For the duration of the research I kept both digital and paper versions of a research journal for notes and observations since both were fluid territories for me. This included annotations, video recordings, and textual artifacts. I curated, stored, and organized notes within participant folders on my computer hard drive, on private blog posts, and posted thoughts on open blog posts when anonymity was maintained.
Notes and annotations for this research included jottings, descriptive observations of social media sites such as tweets and blog posts, and linkages recorded as marginalia on transcripts. Since jottings and cognitive connections occurred at any time, these were recorded at the time, place, and available media, indicative of the fluid nature of the research process. Saldaña (2016) suggested these private, personal, written and recorded musings become “question-raising, puzzle-piecing, connection-making, strategy-building, problem-solving, answer-generating, rising-above-the-data” heuristics (p. 44). I heeded Saldaña’s (2016) caution to not rely on “mental notes to self” (p. 45) as a method, and took advantage of the technologies at hand to capture my wonderings and wanderings along research paths.
Vagle (2018) suggested taking walks to provide time and space for phenomenological musings to occur. With the COVID-19 pandemic in full swing as I conducted the research, outdoor walks and bike rides not only provided time to think, or to NOT think, but also became an avenue for mental health and well-being during this research phase. In true P-IP fashion, the technology made me as researcher while I made notes about research data gatherings (see Figure 14). As the liveliness of my notes and musings also became data gatherings, these notes revealed the “affective or entangled engagements with materializations or textualizations whether as a glow or a strange idea or an imaginative glimpse into a new becoming” (Ellingson & Sotirin, 2020, p. 22).

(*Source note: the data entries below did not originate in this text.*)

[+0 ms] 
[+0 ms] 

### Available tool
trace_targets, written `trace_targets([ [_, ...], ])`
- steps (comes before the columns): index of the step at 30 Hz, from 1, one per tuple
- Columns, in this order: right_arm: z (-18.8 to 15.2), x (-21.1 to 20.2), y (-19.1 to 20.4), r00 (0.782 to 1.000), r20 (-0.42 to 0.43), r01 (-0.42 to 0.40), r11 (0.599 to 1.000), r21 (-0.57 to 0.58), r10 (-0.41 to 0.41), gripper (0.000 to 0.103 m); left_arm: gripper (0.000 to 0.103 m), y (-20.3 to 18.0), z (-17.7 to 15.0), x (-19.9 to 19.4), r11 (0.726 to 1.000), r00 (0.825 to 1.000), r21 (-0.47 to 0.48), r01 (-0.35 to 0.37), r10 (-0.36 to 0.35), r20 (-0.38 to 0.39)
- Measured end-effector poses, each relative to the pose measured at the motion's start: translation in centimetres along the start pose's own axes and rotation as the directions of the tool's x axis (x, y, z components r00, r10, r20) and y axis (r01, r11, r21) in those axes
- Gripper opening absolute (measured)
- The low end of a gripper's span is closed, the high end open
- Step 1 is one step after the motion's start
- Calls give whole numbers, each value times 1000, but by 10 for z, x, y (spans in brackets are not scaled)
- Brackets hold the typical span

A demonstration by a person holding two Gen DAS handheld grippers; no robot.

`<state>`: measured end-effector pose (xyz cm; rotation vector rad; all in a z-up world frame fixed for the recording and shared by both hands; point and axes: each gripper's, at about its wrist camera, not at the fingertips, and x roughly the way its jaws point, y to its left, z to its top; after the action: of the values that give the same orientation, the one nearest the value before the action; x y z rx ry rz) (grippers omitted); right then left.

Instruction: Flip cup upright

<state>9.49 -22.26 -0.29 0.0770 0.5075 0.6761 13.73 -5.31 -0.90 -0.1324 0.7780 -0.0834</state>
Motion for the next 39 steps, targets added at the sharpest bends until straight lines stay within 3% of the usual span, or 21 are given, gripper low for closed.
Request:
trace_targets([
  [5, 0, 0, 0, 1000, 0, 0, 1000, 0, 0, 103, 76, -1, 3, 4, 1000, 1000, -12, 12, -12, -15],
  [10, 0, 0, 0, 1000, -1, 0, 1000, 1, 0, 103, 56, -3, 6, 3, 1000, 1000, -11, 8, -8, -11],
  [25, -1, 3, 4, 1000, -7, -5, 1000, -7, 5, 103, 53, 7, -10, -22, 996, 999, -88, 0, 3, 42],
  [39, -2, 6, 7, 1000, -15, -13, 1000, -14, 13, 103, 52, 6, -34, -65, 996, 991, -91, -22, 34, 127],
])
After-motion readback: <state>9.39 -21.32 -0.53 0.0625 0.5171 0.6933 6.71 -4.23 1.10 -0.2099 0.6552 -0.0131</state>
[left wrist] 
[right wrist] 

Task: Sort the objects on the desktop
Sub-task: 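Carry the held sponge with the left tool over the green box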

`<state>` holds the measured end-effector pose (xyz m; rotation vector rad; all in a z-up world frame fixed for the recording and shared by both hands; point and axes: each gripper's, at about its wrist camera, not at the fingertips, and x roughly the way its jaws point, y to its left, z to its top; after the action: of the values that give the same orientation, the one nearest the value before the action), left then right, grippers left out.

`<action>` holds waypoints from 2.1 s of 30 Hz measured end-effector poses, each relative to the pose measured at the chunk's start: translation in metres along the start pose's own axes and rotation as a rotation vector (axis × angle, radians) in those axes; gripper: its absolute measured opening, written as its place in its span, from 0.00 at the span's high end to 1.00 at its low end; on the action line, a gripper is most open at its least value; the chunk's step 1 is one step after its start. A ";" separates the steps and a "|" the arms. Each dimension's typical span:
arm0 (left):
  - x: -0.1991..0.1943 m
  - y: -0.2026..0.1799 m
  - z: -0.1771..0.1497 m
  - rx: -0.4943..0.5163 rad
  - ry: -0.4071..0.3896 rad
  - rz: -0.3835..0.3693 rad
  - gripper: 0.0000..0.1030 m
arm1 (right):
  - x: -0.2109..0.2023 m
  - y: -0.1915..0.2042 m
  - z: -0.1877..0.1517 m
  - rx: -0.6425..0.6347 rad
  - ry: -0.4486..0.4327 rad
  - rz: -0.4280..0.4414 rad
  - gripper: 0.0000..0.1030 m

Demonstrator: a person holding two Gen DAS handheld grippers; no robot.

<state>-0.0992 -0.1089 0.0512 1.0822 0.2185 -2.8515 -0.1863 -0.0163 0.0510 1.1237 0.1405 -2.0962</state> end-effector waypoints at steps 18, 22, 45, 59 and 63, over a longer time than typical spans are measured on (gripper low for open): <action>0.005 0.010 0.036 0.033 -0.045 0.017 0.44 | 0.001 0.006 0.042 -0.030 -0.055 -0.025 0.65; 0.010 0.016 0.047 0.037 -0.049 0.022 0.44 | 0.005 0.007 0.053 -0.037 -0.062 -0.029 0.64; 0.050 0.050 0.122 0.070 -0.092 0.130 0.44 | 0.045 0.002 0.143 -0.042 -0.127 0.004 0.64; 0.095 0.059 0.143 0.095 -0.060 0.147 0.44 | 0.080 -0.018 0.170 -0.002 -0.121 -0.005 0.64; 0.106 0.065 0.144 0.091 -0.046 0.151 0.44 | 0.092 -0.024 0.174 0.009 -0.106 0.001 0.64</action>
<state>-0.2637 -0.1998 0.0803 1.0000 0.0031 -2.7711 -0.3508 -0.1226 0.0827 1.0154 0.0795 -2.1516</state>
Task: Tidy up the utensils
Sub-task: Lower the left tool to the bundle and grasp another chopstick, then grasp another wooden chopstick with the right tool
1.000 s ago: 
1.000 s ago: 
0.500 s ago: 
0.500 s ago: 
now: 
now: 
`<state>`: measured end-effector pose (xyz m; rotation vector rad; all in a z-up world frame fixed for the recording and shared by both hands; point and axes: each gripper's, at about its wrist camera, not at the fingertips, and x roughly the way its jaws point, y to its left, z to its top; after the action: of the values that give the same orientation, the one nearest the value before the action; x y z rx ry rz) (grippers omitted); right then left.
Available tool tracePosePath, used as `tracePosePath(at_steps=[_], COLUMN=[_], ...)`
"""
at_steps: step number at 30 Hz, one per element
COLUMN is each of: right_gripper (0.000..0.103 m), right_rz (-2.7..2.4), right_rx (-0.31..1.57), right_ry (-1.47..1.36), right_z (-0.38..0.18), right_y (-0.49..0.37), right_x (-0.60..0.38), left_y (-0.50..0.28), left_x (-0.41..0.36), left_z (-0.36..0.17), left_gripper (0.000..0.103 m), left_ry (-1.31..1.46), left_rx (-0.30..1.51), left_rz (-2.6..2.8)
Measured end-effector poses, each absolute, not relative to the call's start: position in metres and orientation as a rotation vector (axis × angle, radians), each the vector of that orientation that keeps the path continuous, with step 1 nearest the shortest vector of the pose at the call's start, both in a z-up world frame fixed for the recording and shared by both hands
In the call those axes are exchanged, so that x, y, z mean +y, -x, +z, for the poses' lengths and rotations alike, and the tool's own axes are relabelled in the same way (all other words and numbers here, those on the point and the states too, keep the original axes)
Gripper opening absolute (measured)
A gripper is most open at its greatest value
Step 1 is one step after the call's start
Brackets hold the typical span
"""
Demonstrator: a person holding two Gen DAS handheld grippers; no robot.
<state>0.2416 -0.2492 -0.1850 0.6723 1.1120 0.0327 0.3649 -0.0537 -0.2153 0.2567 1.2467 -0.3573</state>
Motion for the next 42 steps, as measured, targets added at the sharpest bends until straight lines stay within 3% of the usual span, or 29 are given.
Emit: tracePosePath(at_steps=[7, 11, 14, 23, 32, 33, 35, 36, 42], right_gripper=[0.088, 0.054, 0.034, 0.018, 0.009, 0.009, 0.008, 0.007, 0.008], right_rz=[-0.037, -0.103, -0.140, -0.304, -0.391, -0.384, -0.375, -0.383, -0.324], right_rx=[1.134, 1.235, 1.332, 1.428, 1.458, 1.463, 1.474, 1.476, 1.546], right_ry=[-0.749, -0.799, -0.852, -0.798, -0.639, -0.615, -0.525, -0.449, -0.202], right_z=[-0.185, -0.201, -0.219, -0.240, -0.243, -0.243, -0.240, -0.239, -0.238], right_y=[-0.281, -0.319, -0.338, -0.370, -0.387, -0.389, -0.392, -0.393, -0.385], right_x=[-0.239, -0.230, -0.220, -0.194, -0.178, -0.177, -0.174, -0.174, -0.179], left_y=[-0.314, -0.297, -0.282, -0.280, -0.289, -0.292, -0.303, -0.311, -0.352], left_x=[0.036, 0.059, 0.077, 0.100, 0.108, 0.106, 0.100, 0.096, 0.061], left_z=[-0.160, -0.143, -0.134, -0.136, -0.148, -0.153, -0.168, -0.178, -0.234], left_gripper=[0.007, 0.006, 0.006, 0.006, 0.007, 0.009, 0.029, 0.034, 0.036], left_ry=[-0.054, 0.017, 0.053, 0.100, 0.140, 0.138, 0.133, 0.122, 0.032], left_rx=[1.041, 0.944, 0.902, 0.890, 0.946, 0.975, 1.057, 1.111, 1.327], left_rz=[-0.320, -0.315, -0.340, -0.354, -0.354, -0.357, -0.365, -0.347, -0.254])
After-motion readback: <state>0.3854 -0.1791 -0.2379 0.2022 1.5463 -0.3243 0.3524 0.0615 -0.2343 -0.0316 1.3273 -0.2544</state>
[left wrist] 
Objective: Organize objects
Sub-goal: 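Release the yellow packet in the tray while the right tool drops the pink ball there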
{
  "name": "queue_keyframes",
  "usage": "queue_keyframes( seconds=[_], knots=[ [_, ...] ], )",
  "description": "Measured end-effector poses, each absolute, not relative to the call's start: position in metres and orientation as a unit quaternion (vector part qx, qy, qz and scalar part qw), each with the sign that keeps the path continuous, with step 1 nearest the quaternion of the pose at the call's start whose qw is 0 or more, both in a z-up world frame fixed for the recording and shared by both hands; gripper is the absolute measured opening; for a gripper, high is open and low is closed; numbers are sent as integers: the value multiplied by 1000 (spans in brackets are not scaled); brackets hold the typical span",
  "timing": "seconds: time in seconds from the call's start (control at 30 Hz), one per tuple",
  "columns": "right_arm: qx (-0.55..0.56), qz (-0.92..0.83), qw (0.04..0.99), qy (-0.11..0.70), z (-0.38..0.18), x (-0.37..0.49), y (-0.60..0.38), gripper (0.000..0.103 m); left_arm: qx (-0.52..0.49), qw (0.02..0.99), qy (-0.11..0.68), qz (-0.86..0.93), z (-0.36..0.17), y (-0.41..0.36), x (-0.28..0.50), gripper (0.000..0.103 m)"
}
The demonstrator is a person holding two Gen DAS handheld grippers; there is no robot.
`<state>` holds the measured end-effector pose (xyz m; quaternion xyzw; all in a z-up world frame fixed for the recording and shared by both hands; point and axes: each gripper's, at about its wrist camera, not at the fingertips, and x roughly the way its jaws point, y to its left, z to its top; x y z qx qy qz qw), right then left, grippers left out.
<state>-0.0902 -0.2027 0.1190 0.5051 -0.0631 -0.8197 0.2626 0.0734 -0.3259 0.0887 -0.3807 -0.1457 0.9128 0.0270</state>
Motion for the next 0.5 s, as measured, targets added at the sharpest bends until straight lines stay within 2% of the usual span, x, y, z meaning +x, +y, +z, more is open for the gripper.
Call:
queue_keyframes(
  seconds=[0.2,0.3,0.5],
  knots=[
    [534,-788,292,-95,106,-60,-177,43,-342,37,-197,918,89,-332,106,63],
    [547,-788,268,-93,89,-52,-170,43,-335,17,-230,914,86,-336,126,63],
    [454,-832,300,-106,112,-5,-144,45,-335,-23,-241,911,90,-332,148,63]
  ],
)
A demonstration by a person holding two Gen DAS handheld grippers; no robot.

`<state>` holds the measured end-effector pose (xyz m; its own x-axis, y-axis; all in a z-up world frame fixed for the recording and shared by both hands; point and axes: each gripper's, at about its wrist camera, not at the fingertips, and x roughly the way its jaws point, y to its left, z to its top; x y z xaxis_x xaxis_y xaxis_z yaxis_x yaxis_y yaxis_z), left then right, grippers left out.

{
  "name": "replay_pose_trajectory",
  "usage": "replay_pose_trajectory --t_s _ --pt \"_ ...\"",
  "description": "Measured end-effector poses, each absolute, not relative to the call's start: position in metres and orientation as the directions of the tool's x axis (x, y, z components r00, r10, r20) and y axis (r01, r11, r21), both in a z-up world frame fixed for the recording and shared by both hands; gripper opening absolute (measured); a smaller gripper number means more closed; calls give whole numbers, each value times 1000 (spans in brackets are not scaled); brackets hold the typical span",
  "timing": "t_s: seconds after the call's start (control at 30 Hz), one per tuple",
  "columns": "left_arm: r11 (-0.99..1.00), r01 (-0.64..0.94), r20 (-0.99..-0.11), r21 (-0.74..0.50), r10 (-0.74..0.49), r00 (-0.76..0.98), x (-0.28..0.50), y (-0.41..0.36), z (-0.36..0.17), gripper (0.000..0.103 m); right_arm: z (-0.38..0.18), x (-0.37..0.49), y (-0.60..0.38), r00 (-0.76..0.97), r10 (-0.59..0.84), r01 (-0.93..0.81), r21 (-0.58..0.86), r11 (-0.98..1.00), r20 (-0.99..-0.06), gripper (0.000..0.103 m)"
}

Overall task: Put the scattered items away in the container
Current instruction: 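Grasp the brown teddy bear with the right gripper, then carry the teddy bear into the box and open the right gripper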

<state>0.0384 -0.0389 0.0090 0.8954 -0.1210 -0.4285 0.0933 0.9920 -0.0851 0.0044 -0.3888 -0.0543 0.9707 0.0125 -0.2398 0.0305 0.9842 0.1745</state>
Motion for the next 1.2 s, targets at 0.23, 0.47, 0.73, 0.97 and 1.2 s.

Throughout the process of gathering these data materials, I created observational notes and began to establish preliminary connections to MDL frameworks. In the early stages of the research, I engaged with data making (Ellingson & Sotirin, 2020) in order to create dynamic representations for each participant. I created and revisited conceptual maps of connections, locations, and literacies using a variety of software in order to “animate new ways of thinking and relating by affirming heretofore unimagined configurations” (Ellingson & Sotirin, 2020, p. 11).